Elapsed time between 2 dates, excluding weekend in SQL [duplicate]

I would like to build an SQL query which calculates the difference between 2 dates, without counting the week-end days in the result.
Is there any way to format the dates to obtain this result ? For example for Oracle database :
select sysdate - creation_dttm from the_table
You should try with a function :
CREATE FUNCTION TOTAL_WEEKDAYS(date1 DATE, date2 DATE)
RETURNS INT
RETURN ABS(DATEDIFF(date2, date1)) + 1
- ABS(DATEDIFF(ADDDATE(date2, INTERVAL 1 - DAYOFWEEK(date2) DAY),
ADDDATE(date1, INTERVAL 1 - DAYOFWEEK(date1) DAY))) / 7 * 2
- (DAYOFWEEK(IF(date1 < date2, date1, date2)) = 1)

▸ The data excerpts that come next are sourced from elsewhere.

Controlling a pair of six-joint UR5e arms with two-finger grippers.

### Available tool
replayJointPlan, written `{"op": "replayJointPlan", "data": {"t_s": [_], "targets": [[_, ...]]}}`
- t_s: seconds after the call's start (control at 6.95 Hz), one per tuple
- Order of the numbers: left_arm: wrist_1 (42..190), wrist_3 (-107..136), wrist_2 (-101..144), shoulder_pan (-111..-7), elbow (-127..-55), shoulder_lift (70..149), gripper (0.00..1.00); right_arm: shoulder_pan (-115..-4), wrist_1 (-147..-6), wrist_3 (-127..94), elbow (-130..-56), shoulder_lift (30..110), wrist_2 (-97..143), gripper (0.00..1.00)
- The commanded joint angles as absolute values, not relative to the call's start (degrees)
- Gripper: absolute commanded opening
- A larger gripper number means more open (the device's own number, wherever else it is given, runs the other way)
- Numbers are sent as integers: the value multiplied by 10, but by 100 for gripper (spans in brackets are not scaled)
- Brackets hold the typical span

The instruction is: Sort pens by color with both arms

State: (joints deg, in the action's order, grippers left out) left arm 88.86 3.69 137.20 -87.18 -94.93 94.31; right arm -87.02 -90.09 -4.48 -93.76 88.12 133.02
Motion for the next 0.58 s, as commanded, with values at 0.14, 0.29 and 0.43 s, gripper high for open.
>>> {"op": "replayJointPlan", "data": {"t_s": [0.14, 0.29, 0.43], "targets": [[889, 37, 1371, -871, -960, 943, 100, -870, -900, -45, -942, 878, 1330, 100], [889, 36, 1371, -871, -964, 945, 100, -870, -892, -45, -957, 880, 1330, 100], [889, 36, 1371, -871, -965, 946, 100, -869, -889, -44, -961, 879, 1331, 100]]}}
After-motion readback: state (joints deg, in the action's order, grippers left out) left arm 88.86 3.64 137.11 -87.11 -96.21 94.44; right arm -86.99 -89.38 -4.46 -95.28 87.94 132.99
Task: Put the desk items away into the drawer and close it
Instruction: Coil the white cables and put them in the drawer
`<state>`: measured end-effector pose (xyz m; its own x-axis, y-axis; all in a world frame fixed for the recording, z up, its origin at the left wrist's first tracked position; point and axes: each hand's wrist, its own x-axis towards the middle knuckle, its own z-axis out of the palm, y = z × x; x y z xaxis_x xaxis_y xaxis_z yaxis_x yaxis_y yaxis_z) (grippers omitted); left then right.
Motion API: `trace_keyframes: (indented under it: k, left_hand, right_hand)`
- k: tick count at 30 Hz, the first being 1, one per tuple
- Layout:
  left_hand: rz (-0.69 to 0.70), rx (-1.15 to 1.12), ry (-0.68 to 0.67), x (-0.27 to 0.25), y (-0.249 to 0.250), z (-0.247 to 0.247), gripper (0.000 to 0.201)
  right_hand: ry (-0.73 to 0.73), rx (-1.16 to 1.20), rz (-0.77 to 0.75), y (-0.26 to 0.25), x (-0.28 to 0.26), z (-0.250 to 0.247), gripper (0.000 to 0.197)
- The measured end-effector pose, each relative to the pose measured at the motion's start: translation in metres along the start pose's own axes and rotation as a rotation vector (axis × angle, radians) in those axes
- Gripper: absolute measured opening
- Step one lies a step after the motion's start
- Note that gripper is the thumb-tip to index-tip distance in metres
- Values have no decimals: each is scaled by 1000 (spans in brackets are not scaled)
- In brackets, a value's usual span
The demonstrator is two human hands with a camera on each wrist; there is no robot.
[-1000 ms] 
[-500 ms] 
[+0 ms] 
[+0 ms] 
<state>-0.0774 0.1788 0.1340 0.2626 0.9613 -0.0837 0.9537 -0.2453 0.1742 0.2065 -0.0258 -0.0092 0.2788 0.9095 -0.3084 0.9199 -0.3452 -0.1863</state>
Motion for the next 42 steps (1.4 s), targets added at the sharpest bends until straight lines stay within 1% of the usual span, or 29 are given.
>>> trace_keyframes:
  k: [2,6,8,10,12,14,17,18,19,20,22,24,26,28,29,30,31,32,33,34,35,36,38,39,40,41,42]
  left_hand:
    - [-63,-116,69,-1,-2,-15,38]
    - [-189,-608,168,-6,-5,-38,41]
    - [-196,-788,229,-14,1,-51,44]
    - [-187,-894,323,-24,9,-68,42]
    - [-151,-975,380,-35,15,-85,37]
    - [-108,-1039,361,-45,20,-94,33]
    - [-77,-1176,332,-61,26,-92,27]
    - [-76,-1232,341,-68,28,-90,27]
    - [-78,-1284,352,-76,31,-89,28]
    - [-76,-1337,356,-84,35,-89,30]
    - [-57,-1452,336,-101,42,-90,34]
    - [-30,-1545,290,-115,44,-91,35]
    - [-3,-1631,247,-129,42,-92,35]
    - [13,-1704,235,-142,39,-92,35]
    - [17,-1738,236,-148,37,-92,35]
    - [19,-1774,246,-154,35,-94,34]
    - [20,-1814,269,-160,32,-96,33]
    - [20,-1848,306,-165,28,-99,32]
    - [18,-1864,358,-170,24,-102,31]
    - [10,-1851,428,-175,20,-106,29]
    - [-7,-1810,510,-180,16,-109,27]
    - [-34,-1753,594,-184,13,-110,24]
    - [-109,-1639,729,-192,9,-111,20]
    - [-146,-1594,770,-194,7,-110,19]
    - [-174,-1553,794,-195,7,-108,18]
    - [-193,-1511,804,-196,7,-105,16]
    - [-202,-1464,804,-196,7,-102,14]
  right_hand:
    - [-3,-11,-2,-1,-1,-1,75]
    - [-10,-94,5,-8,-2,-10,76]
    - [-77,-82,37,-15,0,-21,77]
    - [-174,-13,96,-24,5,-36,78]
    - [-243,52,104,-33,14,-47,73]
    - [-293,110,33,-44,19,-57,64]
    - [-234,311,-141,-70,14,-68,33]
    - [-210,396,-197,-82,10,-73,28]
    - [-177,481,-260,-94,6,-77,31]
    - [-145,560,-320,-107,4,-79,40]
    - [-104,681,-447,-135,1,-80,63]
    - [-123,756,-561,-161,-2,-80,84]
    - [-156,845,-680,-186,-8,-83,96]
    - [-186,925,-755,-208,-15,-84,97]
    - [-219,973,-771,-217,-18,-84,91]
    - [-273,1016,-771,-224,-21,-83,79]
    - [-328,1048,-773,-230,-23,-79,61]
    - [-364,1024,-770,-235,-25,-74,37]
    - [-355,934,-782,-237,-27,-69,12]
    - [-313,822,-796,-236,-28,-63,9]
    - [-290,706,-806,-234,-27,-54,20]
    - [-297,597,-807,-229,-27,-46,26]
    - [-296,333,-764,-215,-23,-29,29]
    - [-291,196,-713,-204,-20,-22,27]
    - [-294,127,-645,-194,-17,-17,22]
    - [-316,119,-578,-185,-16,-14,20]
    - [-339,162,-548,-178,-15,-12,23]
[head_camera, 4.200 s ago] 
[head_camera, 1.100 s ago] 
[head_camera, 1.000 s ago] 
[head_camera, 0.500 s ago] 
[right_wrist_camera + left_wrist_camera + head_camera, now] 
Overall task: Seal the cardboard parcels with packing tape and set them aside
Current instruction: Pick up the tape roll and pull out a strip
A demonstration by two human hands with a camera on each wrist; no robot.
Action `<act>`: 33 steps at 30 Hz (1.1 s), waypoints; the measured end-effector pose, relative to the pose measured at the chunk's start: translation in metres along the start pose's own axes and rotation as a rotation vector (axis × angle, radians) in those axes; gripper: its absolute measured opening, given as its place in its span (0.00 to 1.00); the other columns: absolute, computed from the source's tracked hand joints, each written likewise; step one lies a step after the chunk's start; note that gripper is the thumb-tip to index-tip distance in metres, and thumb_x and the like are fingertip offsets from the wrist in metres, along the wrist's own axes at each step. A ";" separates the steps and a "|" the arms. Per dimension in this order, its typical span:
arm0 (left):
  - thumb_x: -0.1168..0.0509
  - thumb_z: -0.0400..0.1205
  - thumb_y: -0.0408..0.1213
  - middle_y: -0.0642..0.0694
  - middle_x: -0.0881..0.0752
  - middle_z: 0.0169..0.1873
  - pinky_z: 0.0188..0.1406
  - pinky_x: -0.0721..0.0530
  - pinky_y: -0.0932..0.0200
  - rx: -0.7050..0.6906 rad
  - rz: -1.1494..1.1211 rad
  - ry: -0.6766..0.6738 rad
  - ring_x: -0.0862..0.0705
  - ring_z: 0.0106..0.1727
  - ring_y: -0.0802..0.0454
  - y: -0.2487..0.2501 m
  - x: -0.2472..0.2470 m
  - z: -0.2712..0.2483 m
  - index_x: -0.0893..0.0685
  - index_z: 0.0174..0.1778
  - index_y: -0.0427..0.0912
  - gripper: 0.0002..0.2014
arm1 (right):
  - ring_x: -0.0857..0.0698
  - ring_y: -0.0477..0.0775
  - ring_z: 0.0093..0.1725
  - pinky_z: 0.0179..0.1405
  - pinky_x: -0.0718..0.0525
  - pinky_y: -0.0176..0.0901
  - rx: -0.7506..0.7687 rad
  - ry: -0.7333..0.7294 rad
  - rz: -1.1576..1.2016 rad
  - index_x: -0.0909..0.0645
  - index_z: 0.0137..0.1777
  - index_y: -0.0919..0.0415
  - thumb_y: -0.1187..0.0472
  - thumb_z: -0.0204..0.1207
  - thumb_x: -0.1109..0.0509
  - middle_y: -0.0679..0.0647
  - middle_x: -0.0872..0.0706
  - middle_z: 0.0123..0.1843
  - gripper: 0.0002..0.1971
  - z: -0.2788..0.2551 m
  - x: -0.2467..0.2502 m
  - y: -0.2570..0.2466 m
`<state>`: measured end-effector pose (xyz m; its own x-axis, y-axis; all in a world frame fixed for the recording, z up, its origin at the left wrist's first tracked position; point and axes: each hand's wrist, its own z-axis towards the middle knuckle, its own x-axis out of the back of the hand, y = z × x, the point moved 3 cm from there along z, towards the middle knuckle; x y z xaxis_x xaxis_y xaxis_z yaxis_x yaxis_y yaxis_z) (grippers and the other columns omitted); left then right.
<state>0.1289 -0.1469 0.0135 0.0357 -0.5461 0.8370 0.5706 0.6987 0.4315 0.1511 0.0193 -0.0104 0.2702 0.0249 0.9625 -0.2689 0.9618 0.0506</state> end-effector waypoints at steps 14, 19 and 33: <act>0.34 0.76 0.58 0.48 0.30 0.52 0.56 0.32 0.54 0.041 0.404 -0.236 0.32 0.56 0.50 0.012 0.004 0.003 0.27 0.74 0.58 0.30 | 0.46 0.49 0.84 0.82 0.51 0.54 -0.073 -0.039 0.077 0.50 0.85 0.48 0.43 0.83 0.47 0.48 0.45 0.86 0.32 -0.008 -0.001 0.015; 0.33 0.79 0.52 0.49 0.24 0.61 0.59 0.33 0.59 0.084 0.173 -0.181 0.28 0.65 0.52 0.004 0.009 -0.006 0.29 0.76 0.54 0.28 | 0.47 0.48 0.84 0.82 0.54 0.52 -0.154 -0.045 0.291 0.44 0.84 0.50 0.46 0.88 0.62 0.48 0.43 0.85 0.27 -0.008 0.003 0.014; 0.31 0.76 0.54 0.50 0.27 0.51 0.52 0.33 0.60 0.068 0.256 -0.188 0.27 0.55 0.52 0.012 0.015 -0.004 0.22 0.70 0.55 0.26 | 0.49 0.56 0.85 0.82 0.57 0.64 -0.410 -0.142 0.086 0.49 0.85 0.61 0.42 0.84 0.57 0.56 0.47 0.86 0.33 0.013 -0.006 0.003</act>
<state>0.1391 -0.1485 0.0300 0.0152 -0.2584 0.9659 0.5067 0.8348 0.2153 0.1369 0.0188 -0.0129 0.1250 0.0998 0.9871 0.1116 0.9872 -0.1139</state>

- (DAYOFWEEK(IF(date1 > date2, date1, date2)) = 7);
Test :
SELECT TOTAL_WEEKDAYS('2013-08-03', '2013-08-21') weekdays1,
TOTAL_WEEKDAYS('2013-08-21', '2013-08-03') weekdays2;
Result :
| WEEKDAYS1 | WEEKDAYS2 |
-------------------------
| 13 | 13 |
I have found another way to do calculate the difference, by using only SQL :
select sysdate - creation_dttm
- 2 * (to_char(sysdate, 'WW') - to_char(creation_dttm, 'WW'))
from the_table
I have found several of the answers on this thread to not do what they claim. After some experimentation, testing and adjusting, I have this to contribute.
declare #firstdate Date
declare #seconddate Date
set #firstDate = convert(date, '2016-03-07')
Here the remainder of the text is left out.